In this interview, Raiha Khan, who recently took up the role of Project Coordinator for the Data for Good Scholars Rights CoLab team, talks about her experience on the project. A Columbia University graduate student in Computer Science concentrating in machine learning, Raiha was selected as a 2021 Summer Fellow and became a Graduate Student Researcher in Fall 2021. 

Rights CoLab: Tell us why you decided to join the Rights CoLab data science project?

Raiha: I am passionate about applying data science to social good initiatives, and so I jumped at the opportunity when I saw it advertised on the Columbia University Data Science Institute website back in July. Being able to use data science to highlight worker voice and agency, and to help investors make informed decisions around company practices is extremely rewarding work as a researcher. So that’s something that I’m really excited to be doing.

Rights CoLab:  What are you working on now?

Raiha: Currently, I’m concentrating on filling the gaps in SASB’s materiality map, what we call “the Addition Workstream,” by working with a database of global news events known as FactSet’s Truvalue Spotlight Events. We are using this dataset to search for events that demonstrate the financial impact – positive or negative – of corporate labor practices across a wide variety of industries. You might expect to find insights like this in financial reports. But the news can often serve to uncover these insights for us from a different perspective. 

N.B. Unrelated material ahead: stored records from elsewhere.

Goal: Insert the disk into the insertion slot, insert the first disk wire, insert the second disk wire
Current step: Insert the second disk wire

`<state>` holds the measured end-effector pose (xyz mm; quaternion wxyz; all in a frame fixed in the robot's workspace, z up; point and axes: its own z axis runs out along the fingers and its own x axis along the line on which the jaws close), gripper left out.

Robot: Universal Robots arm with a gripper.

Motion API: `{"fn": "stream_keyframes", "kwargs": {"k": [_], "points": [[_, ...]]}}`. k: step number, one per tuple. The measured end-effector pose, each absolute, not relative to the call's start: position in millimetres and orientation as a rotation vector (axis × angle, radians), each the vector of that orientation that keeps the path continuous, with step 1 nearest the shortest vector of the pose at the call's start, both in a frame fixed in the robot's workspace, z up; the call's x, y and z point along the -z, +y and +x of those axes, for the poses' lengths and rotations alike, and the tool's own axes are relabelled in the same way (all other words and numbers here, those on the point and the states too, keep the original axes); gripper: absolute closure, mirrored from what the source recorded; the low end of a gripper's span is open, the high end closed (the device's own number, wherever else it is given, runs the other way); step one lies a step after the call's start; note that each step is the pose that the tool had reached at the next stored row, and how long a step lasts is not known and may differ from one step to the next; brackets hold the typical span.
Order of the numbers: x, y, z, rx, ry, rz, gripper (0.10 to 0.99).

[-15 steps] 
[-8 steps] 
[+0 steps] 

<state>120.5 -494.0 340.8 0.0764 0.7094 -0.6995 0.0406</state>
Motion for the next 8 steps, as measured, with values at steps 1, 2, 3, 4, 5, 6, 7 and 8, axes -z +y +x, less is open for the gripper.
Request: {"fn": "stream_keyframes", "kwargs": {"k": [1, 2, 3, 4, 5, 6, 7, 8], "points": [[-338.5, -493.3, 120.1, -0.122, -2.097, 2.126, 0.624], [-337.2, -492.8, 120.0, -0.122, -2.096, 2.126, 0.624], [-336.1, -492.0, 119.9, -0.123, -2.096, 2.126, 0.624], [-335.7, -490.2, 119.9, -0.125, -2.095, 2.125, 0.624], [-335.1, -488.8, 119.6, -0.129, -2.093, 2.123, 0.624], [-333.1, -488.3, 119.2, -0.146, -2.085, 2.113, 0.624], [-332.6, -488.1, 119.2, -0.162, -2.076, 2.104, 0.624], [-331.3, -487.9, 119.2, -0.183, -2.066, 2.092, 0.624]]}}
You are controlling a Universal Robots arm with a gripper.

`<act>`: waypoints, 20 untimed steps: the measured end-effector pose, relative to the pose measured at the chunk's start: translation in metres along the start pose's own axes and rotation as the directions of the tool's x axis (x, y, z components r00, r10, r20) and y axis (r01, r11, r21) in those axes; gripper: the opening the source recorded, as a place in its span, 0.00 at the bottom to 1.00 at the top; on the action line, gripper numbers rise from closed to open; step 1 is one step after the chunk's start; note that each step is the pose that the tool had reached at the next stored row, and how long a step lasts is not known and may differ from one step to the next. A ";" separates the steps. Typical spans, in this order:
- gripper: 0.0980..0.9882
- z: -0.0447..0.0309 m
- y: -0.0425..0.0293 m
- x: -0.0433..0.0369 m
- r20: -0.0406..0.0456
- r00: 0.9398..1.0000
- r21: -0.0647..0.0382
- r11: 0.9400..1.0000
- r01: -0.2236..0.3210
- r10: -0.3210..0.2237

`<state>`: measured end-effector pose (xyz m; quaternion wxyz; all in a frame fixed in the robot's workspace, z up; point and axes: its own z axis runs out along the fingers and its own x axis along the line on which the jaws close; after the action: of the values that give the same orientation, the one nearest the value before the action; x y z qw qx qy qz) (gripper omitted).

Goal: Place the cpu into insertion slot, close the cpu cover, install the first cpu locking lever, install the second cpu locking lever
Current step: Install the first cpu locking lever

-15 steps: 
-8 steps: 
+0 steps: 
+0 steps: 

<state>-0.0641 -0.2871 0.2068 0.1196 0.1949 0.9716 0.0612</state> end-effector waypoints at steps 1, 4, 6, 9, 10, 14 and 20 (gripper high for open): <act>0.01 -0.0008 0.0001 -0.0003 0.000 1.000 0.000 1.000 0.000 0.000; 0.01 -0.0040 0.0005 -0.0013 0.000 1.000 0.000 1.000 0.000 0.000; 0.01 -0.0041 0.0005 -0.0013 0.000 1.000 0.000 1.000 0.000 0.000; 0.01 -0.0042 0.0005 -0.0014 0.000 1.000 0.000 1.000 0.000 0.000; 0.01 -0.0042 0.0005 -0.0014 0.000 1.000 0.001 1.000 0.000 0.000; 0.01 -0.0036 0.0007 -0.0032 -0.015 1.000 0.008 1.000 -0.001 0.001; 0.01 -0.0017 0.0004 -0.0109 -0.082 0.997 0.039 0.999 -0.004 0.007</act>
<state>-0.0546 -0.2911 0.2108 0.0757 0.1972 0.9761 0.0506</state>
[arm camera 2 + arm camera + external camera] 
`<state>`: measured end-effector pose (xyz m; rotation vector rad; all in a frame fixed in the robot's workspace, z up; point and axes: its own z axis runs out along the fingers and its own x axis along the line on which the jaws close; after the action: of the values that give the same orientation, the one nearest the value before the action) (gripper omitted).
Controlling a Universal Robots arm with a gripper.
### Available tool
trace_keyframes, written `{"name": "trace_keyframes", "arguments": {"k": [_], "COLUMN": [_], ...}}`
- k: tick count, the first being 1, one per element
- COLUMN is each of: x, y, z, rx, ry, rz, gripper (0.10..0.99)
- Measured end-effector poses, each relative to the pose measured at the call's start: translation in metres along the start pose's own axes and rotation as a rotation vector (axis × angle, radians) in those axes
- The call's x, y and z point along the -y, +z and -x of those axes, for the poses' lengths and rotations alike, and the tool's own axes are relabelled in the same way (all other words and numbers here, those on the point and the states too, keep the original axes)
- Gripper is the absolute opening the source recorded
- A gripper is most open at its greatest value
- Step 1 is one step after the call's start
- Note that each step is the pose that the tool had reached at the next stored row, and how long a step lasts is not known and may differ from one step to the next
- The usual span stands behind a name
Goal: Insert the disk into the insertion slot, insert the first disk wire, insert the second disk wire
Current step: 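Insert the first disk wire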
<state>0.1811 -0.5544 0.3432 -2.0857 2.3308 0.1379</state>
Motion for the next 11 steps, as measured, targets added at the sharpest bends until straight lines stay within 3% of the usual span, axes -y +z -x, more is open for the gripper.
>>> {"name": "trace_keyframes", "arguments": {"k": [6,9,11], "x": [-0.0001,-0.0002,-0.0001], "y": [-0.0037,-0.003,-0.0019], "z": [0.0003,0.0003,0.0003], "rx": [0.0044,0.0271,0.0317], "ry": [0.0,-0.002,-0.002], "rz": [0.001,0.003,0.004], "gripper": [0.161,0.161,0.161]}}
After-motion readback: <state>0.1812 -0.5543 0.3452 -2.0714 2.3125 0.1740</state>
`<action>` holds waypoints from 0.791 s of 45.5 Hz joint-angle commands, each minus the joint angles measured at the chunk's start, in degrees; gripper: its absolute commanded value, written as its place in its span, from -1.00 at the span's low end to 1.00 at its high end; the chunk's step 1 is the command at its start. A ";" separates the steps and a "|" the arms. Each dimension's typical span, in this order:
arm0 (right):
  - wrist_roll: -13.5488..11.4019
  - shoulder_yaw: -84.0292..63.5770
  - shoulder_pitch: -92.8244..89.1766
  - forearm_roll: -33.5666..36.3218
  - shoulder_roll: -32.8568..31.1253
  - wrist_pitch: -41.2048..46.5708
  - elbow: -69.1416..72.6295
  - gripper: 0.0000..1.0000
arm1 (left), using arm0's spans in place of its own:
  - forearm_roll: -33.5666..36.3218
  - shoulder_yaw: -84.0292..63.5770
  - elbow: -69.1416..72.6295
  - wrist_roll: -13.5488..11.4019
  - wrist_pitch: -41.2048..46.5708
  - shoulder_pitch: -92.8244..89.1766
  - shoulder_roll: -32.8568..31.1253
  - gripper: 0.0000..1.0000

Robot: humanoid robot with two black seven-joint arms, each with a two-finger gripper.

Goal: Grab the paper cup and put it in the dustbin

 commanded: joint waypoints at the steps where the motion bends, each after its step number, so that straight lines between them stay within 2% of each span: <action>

Rights CoLab: Tell us more about the data set and how you are using it.

Raiha: FactSet’s Truvalue Spotlight Events – or what we call TVL, for short –  is a global news database of ESG “spotlight events” from 2016 to the present. It’s a good source for us because it provides a broad view of issues that should be on investors’ radars around the world. I worked on the topic of labor conditions in global supply chains by using unsupervised natural language processing (NLP) techniques to build out a list of relevant keywords, to detect co-occurrences of practices, such as “wages” or “precarious work,” and financially impactful outcomes, such as consumer protest, lawsuits, or compensation. Unsupervised learning means we apply algorithms to datasets that are neither classified nor labeled to identify patterns – here, keywords – that surface from the topics the algorithms discover. For example, applying such an algorithm to articles that contain the word “lawsuit” may return other frequently occurring words from these articles, such as “impoundment” or “penalty,” that we can add to our dictionary to discover other supply chain labor incidents tied to legal risk. We are concerned with labor practices whose financial impacts are widespread – that is, they are not one-off events but affect multiple companies in a particular industry. This is how we can demonstrate that that practice is financially material in that industry. We tried other news article databases – one called GDELT by Google Jigsaw. It’s a huge database, which is a plus, but getting the corpus into the shape we need – like mapping our findings to specific industries and filtering articles down to a topic like labor conditions in supply chains – would be a heavy lift.  TVL makes this really easy in the way its news articles are categorized by SASB’s 77 industry standards and are organized around SASB’s General Issue Categories (GICs). 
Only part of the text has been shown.